If a specified GC localization is very similar to the optimal localization for an application, it is difficult for the SEC to produce assimilations with lower RMSE. Time mean localizations from the SEC are very similar in shape to a GC function in the one-dimensional Lorenz-96 model. In addition, there are only 40 variables in the model so that the number of remote observations for a given state variable is relatively small. The three-dimensional atmospheric dynamical core presents a better opportunity for the SEC algorithm to demonstrate improvement. The time mean values of SEC localization are not as similar to a GC function. There is evidence, both from the SEC results and from group filter results, that localization is a function not only of horizontal distance but also of the latitude of the observation and the latitude, longitude, and vertical displacements of the state variable from the observation. In some cases, the horizontal pattern of the SEC-derived localizations is not closely approximated by a Gaussian in the vicinity of the observation. In fact, even in this simple dynamical core, the structure of the localization suggested by the SEC is quite varied. Also, having three spatial dimensions means that the number of observations impacting a state variable increases as the cube of the localization cutoff. This implies that the number of weakly related observations at a distance is much greater in this model than in the Lorenz-96 model. The ability of the SEC algorithm to minimize the impact of weakly related observations is expected to be more important in three-dimensional models.

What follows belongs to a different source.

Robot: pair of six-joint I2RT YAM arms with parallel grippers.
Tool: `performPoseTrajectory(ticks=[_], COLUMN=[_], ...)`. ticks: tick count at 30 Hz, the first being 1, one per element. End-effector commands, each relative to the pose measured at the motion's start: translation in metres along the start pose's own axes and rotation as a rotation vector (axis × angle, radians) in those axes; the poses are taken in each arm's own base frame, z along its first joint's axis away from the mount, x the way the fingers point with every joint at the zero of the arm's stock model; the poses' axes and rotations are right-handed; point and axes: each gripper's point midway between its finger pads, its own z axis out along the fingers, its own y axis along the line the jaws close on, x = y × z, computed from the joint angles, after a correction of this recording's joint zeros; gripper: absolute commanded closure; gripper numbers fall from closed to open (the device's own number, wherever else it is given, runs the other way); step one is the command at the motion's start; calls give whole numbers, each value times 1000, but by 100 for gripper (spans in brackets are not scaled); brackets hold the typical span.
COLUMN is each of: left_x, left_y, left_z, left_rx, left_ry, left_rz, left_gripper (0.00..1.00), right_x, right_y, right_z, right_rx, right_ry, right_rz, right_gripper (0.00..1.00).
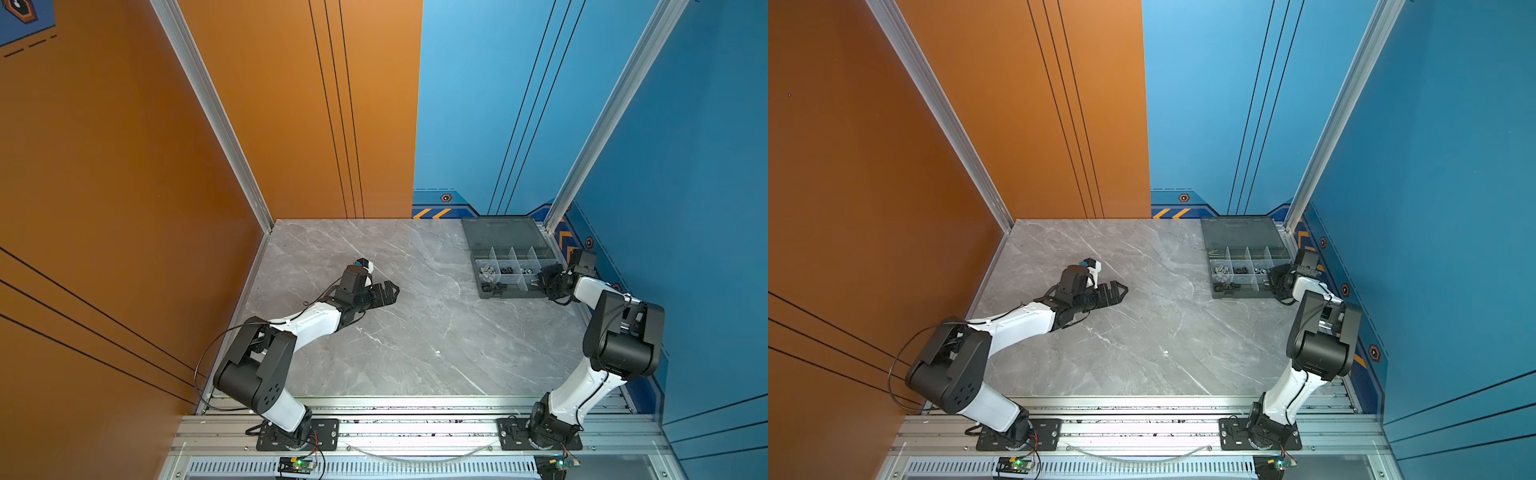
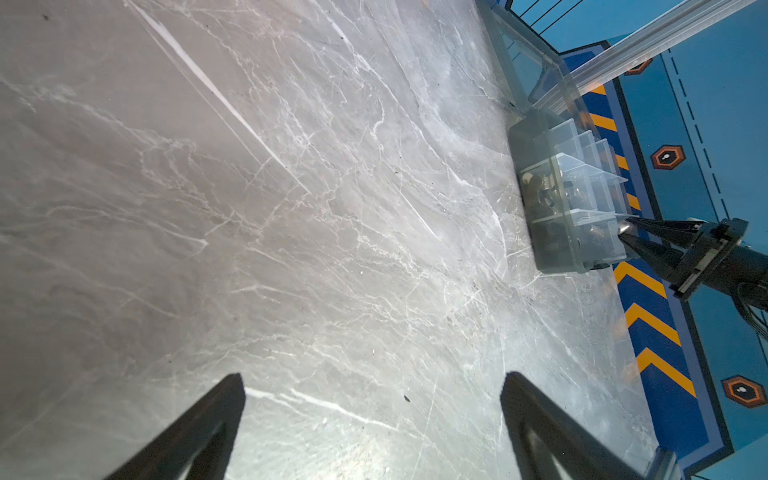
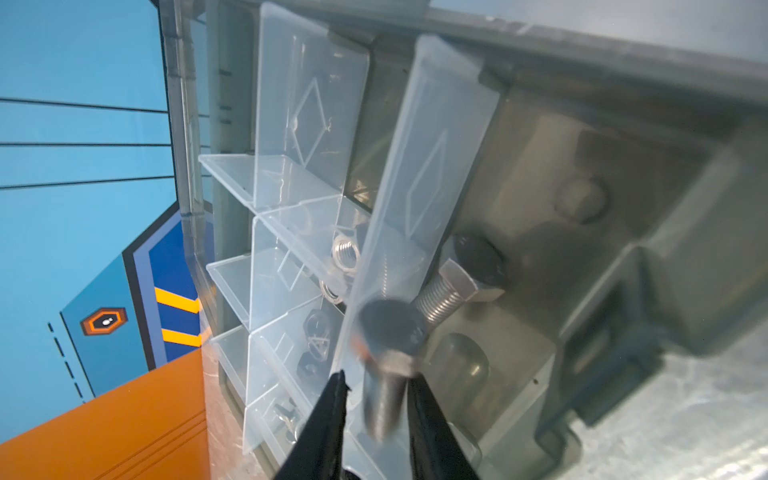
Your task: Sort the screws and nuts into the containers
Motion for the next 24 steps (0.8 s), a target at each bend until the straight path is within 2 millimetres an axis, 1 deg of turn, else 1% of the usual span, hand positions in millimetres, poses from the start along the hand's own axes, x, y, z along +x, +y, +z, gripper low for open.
performPoseTrajectory(ticks=[1,3,6,11,14,16,24], left_x=[0,-2,-3,-9,-16,-23,-44], left_y=[4,4,3,2,4,3,-3], left_z=[-7,-9,-13,-22,-28,-34,-61], left_rx=[-24,-26,-32,-54,-77,-89,-195], left_ry=[-8,-14,-17,-32,-56,-81,-161], left_rz=[-2,-1,4,24,57,98,325], left_gripper=[2,2,2,2,2,2,2], right_x=[-1,0,-1,-1,0,6,30], right_y=[2,3,4,6,17,29,50], right_z=[1,-1,-6,-24,-39,-48,-78], right_rx=[-20,-24,-29,-18,-28,-69,-127], right_ry=[1,6,4,2,10,29,36], right_rz=[-15,-18,-22,-86,-199,-308,-575], right_gripper=[70,69,65,61,58,57,53])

There are a number of geophysical applications where a standard GC localization is suboptimal. First, little is known about how to localize in the vertical in atmospheric or oceanic models, so any three-dimensional model may be helped by the SEC algorithm. There are also applications where the correlation of observations and state variables is expected to be heterogeneous in the horizontal. Localization of an observation in the eyewall of a hurricane might require a much stronger horizontal localization, possibly with a complicated vortex-oriented shape, than observations of the background flow outside of the storm. Similarly, observations of convective cells for a cloud-resolving assimilation of severe convection might require localization quite different from observations in a surrounding location without convection. In the ocean, localization of observations in a western boundary current like the Gulf Stream might be different from that needed in the middle of an ocean basin. Experiments applying the SEC to real-time hurricane prediction in the Atlantic basin (R. Torn 2010, personal communication) and to global ocean prediction are under way and will be described in subsequent reports. Finally, the ensemble Kalman smoother where observations impact state variables at other times also requires localization that is quite different from a GC function (Anderson 2007). Further testing of the SEC algorithm is required to see if it can stabilize and improve filter and smoother performance in these applications.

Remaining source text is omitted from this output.